Gemma 4 has a bug where use_cache=False corrupts the attention computation, producing garbage logits. Every QLoRA tutorial sets model.config.use_cache = False, but this breaks Gemma 4 specifically.

When fine-tuning Gemma 4 (E2B-it in this situation) using standard QLoRA/LoRA workflows, the model produces garbage logits during the forward pass, resulting in extremely high training loss (~10-15, near random chance for a 262K vocab).
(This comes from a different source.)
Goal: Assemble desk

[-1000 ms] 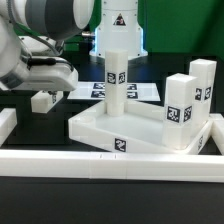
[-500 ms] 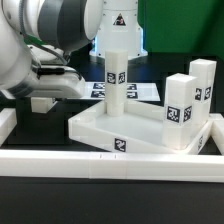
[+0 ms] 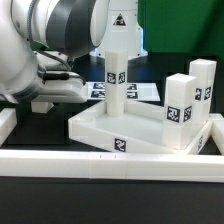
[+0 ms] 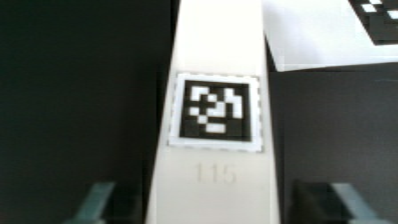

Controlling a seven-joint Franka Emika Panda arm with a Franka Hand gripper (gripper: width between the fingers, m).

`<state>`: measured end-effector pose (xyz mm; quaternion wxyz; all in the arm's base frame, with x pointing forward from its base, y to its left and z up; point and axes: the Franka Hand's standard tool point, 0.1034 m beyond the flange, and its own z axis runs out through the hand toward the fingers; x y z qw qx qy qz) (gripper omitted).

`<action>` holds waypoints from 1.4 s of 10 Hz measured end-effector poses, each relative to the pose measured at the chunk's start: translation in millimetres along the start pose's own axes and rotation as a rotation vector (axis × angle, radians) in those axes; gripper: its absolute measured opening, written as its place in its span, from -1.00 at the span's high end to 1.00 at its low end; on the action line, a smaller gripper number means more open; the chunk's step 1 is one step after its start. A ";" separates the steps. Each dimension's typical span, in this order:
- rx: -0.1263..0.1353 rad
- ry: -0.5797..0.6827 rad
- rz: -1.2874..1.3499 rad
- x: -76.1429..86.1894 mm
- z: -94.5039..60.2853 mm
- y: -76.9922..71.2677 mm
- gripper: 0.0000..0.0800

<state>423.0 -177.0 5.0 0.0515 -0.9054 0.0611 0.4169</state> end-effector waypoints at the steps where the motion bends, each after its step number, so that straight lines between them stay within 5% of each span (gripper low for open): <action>1: 0.000 0.001 0.000 0.0 -0.2 0.3 0.19; 3: -0.001 0.008 -0.002 0.3 -5.0 -0.8 0.28; 5: 0.008 0.013 -0.017 -6.7 -26.4 -6.0 0.28; 8: 0.038 0.003 -0.048 -36.3 -94.5 -28.8 0.28; 12: 0.024 0.072 -0.044 -22.7 -96.8 -24.0 0.28; 14: 0.080 0.210 -0.030 -36.9 -141.7 -41.9 0.27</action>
Offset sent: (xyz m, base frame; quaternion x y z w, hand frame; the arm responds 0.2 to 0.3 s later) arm 0.0148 0.0008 0.0289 -0.0036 -0.0109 -0.0270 0.9996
Generation via model.generate() works perfectly because it internally uses use_cache=True, while the training forward pass uses use_cache=False.

Root cause

model.config.use_cache = False
A standard step in every LoRA/QLoRA fine-tuning tutorial triggers a different attention code path in Gemma 4 that corrupts the output logits.
Setting use_cache=True immediately fixes the issue.

Reproduction

from transformers import AutoModelForCausalLM, AutoTokenizer, BitsAndBytesConfig
import torch

MODEL_ID = "google/gemma-4-E2B-it"
tokenizer = AutoTokenizer.from_pretrained(MODEL_ID)
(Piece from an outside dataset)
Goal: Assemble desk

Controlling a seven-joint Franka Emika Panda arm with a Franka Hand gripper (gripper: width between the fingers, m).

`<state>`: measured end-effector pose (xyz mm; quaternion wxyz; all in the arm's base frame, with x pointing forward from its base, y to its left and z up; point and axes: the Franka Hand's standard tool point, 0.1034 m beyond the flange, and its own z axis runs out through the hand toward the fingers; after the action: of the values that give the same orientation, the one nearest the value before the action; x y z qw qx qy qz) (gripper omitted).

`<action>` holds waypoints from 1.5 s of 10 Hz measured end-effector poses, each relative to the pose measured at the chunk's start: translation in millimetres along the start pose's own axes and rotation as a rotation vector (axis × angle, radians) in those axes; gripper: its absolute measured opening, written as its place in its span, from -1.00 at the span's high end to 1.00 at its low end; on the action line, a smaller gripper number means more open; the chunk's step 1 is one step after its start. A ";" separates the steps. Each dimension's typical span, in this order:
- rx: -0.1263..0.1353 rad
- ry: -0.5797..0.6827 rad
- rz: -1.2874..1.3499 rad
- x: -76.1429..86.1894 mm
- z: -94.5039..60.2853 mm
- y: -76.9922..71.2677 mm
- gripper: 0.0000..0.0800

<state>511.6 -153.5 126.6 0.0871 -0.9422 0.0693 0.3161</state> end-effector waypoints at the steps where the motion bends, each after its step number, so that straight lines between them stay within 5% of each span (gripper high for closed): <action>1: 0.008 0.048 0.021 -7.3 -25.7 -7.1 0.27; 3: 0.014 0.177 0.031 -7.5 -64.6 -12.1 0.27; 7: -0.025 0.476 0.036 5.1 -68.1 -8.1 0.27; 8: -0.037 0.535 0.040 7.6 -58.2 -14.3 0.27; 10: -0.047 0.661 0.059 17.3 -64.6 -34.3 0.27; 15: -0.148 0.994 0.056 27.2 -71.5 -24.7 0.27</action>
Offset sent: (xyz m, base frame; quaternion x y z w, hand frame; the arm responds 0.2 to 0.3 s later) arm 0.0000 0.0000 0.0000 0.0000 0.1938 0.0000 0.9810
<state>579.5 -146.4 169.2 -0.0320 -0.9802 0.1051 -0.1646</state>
bnb_config = BitsAndBytesConfig(
    load_in_4bit=True,
    bnb_4bit_quant_type="nf4",
    bnb_4bit_compute_dtype=torch.float32,
)

model = AutoModelForCausalLM.from_pretrained(
    MODEL_ID,
    quantization_config=bnb_config,
    torch_dtype=torch.float32,
    device_map={"": 0},
)

# Prepare a simple prompt
messages = [{"role": "user", "content": "Say hello in a formal way."}]
text = tokenizer.apply_chat_template(messages, tokenize=False, add_generation_prompt=True)
inputs = tokenizer(text, return_tensors="pt").to(model.device)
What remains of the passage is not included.